What this task involves: Only lines that contain the string "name" should be returned from the material below.

□ □ □ □ □

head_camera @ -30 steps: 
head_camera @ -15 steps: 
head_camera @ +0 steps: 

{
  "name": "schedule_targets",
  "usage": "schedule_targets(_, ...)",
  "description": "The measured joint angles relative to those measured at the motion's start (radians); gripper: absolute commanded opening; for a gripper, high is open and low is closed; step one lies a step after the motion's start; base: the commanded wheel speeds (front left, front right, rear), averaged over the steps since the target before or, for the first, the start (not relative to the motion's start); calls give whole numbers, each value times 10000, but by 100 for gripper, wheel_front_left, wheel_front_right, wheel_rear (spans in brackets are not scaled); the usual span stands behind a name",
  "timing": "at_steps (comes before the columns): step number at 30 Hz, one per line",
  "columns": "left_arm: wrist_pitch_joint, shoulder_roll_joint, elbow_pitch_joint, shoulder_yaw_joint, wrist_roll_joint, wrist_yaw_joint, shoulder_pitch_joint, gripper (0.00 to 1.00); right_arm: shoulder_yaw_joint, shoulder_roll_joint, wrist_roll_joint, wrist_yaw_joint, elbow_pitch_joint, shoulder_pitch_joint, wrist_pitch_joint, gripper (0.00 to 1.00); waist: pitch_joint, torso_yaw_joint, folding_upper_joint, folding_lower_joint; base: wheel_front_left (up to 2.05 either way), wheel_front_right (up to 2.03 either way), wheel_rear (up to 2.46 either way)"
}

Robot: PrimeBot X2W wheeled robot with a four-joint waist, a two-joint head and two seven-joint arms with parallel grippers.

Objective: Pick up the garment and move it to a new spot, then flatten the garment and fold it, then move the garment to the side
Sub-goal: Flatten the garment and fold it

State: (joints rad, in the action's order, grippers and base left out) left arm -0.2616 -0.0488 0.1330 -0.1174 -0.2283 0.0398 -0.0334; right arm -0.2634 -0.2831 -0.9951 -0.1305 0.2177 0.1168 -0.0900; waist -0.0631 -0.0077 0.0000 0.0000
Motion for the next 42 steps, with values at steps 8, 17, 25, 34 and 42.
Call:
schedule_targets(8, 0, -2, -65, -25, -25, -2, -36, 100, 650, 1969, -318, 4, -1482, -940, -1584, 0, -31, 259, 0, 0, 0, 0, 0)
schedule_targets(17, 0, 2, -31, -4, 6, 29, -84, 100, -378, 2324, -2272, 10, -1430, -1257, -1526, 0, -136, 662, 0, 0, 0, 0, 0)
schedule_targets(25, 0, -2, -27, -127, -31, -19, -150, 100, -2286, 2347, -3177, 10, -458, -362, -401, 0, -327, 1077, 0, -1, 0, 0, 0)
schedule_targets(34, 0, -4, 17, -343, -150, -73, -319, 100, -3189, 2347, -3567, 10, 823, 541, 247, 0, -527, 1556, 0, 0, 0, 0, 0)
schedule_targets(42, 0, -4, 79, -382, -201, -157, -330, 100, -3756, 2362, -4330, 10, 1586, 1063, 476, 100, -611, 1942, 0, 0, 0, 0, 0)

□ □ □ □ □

Solution to the problem:
  "name": "schedule_targets",
  "description": "The measured joint angles relative to those measured at the motion's start (radians); gripper: absolute commanded opening; for a gripper, high is open and low is closed; step one lies a step after the motion's start; base: the commanded wheel speeds (front left, front right, rear), averaged over the steps since the target before or, for the first, the start (not relative to the motion's start); calls give whole numbers, each value times 10000, but by 100 for gripper, wheel_front_left, wheel_front_right, wheel_rear (spans in brackets are not scaled); the usual span stands behind a name",

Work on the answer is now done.